Published April 24, 2024 | Version v2
Software Open

PALM-METEO: Advanced modular tool for preparing meteorological inputs to the PALM model

  • 1. Institute of Computer Science, Czech Academy of Sciences
  • 2. ROR icon Czech Academy of Sciences, Institute of Computer Science
  • 3. ROR icon Charles University

Description

PALM-METEO

PALM-METEO is an advanced and modular tool to create PALM's dynamic driver with initial and boundary conditions (IBC) and other time-varying data, typically using (but not limited to) outputs from mesoscale models.

Functionality

The PALM-METEO workflow consists of these items:

1. Model setup: setting up basic items such as the PALM model domain.
   Currently this requireds providing the already prepared PALM *static
   driver*.

2. Input loading: selection of requested variables, area selection,
   transformation and/or unit conversion where required. Certain input
   variables are also temporally disagregated.

3. Horizontal interpolation from the input model grid to PALM grid.
   Includes geographic projection conversion where required. Models with
   traditional rectangular grid are regridded using bilinear interpolation, the
   ICON model with the icosahedral grid uses Delaunay triangulation and
   barycentric interpolation.

4. Vertical interpolation from input model levels (which may be
   terrain-following, isobaric, eta, hybrid etc.) to PALM model levels
   (altitude-based). Part of this process is terrain matching, as the
   high-resolution PALM terrain may differ, even significantly, from the input
   model terrain. This process includes configurable stretching, where the
   lowest layer matches the terrain while the vertical shifts are progressively
   smaller in the upper layers.

5. Output generation creates the final PALM dynamic driver. Final
   adjustments are performed here, notably the mass balancing which is
   performed on all boundaries (respecting terrain on lateral boundaries), so
   that the PALM's internal mass balancing (which is performed only on the top
   boundary as a last resort) is not overused.

Currently PALM-METEO supports these meteorological inputs:

Meteorological IBC

- WRF
- ICON
- Aladin
- Synthetic inputs (detailed profile specification etc.)

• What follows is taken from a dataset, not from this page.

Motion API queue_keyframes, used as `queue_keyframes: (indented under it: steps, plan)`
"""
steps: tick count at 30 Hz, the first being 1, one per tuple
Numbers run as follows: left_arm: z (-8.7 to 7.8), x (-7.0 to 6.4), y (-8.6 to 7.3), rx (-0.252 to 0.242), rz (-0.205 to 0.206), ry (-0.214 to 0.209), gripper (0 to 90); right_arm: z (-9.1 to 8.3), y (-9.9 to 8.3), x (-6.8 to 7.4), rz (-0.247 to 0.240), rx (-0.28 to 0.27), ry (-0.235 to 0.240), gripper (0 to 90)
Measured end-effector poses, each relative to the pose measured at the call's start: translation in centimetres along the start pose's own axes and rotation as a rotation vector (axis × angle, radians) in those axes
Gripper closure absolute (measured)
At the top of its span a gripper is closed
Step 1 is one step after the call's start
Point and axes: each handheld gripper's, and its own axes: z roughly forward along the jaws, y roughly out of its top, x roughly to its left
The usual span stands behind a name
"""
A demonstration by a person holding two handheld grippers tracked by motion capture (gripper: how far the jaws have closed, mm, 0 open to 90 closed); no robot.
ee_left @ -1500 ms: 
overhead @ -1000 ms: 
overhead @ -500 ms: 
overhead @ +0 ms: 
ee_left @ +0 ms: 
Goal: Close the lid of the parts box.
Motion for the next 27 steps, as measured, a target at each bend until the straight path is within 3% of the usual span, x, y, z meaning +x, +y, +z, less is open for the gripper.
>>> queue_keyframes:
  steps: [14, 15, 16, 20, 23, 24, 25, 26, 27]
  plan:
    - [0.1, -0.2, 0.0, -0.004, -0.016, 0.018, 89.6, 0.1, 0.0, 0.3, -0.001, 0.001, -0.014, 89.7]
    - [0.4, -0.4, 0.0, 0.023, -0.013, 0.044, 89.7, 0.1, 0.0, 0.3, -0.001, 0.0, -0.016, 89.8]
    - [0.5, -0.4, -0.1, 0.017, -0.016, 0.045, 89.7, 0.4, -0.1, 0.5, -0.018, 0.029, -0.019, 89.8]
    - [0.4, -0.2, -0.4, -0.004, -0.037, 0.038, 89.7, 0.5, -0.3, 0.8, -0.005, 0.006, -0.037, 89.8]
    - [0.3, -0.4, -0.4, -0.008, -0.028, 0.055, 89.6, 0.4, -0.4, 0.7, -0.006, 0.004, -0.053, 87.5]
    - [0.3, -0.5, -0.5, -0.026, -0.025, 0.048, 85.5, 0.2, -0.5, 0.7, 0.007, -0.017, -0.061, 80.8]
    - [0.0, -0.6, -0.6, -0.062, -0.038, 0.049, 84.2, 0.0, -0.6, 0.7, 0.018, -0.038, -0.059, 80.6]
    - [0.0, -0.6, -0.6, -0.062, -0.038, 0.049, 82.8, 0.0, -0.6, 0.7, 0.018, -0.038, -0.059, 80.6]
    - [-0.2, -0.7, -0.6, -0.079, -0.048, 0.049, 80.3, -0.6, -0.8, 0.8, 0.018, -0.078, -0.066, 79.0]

Radiation inputs (optional)

- WRF
- ICON
- Aladin

Chemical IBC (optional)

- CAMx
- CAMS

PALM-METEO is higly modular and more input sources will be likely added in the
future. A detailed technical description will be made available in the upcoming
scientific paper.

Installation

PALM-METEO may be used out-of-the box with the project directory as long as the
all required libraries are available. The easiest way to install them is using

pip3 install -r requirements.txt
however if you prefer slightly different versions of the libraries specified in
`requirements.txt`, potentially from your operating system's distribution, you
may try them as well.

Usage

For each dynamic driver, a *YAML* configuration file needs to be prepared. This
file uses sensible defaults for most options, so it does not need to be very
long, as demonstrated by the `example.yaml` file. However for the beginners it
is best to start by making a copy of the `template.yaml` file, which contains
all possible options with their defaults and documentation, and modifying it
according to your needs.

Basic model configuration

The main part of configuration is selecting a single or multiple *tasks* by
adding a list item in the `tasks:` configuration section.  Selecting a task
means just telling what PALM-METEO what it has to do, which typically involves
creating IBC and/or other PALM inputs using the selected method, such as using
a specific input model.

These are the currently supported tasks (obviously many of them are mutually
 exclusive):
 
- `wrf`: Create IBC from WRF model outputs.
- `wrf_rad`: Create PALM radiation inputs from WRF model outputs (typically
  *AUXHIST* outputs with potentially different time step from standard
  *WRFOUT*).
- `icon2`:   Create IBC from ICON outputs in the *NetCDF* format.
- `aladin`:  Create IBC from Aladin outputs in the *grib* format.
- `camx`:    Create chemistry IBC from CAMx model outputs.
- `cams`:    Create chemistry IBC from CAMS model outputs.

When the specified task(s) are selected, the task configuration mechanism
enables the required plugins and pulls in the respective task-specific
configuration defauls, which may be overwritten within the configuration file.

Running the model

With a prepared configuration file such as myconfig.yaml, simply run

./main.py -c myconfig.yaml
in the project directory. See also the output of ./main.py -h.

License and authors

PALM-METEO is distributed under the GNU GPL v3+ license (see the LICENSE
file).  It was created by the Institute of Computer Science of the Czech
Academy of Sciences (ICS CAS) with contributions by the Deutsche Wetterdienst
(DWD) and the Czech Hydrometeorological Institute (CHMI).